* [Activity]:
Only the lines that hold the word "call" are wanted from this listing.

'''

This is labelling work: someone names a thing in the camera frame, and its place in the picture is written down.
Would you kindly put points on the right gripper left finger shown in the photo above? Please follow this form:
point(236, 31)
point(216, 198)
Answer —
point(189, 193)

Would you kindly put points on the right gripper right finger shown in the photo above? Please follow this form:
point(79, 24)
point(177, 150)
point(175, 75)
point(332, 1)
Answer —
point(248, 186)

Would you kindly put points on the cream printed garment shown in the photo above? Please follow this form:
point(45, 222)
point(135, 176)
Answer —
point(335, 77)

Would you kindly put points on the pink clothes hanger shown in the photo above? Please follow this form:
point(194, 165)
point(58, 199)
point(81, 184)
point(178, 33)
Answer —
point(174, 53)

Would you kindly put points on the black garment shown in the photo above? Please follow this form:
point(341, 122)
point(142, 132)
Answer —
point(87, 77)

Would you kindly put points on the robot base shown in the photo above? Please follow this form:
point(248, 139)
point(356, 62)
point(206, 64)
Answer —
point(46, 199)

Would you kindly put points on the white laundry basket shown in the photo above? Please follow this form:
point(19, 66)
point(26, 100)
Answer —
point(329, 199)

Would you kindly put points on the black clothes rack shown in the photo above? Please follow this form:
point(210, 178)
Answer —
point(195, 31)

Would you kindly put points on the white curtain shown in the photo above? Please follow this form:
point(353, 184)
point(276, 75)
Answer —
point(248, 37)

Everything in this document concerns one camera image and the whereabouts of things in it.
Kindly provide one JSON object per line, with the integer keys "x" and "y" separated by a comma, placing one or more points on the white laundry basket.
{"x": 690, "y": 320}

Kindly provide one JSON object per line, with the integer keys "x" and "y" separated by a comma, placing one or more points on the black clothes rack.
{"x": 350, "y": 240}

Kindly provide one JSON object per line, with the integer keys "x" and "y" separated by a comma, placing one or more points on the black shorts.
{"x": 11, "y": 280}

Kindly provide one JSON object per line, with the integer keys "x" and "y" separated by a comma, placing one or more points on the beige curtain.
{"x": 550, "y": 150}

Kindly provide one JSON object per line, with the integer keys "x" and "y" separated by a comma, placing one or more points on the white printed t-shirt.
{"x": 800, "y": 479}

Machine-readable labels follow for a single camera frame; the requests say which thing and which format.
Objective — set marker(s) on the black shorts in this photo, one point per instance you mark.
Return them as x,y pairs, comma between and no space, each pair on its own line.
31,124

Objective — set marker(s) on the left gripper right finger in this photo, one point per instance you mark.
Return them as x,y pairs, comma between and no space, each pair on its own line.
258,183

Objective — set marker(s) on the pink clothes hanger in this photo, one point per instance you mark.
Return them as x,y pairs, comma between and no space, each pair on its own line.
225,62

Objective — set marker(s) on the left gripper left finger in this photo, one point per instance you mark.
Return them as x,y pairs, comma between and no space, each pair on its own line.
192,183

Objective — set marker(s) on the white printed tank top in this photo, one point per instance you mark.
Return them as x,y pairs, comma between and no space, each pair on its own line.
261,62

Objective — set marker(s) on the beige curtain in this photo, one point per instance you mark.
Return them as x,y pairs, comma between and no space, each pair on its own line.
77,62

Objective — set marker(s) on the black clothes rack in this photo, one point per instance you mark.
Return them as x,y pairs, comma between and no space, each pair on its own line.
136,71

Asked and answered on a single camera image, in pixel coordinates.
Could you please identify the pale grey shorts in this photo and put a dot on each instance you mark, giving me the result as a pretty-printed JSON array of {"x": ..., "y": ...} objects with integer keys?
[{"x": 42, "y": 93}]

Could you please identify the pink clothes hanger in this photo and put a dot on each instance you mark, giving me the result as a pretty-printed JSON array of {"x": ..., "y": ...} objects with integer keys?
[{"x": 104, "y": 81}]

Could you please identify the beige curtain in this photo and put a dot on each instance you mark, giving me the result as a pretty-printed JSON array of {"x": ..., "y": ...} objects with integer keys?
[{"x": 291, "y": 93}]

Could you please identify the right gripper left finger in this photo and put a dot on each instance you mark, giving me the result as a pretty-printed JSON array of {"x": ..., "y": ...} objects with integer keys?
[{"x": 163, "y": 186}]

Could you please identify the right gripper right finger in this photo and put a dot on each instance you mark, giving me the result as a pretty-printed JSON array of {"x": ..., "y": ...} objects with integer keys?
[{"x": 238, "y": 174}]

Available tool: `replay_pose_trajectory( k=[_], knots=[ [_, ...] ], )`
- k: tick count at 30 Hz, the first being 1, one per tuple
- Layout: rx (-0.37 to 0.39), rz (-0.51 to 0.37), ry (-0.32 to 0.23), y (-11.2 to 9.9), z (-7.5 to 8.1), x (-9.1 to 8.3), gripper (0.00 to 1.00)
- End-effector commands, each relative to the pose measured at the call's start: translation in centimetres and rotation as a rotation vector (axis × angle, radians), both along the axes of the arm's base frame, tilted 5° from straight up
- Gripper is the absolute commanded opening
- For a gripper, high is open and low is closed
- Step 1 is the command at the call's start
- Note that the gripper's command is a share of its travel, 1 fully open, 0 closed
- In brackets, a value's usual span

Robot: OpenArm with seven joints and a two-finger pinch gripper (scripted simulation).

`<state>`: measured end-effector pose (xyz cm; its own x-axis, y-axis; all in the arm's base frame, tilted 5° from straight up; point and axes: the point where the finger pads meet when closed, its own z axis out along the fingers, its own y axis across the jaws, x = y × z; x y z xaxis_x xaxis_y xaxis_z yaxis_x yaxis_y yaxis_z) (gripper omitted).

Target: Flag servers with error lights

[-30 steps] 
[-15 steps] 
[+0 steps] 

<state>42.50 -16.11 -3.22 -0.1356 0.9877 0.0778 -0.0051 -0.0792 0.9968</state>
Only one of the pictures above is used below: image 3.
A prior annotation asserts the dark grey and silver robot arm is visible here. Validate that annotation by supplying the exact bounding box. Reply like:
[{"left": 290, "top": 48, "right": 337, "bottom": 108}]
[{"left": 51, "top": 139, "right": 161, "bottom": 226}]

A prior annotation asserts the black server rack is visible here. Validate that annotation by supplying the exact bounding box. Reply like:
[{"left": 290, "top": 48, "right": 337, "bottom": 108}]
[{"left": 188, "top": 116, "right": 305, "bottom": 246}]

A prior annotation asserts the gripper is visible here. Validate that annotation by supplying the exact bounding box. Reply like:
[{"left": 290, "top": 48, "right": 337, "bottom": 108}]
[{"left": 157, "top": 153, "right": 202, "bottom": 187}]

'''

* [Expected answer]:
- End-effector commands, each relative to the pose measured at the call's start: translation in centimetres and rotation as a rotation vector (axis × angle, radians), both along the axes of the arm's base frame, tilted 5° from straight up
- Step 1 is the command at the call's start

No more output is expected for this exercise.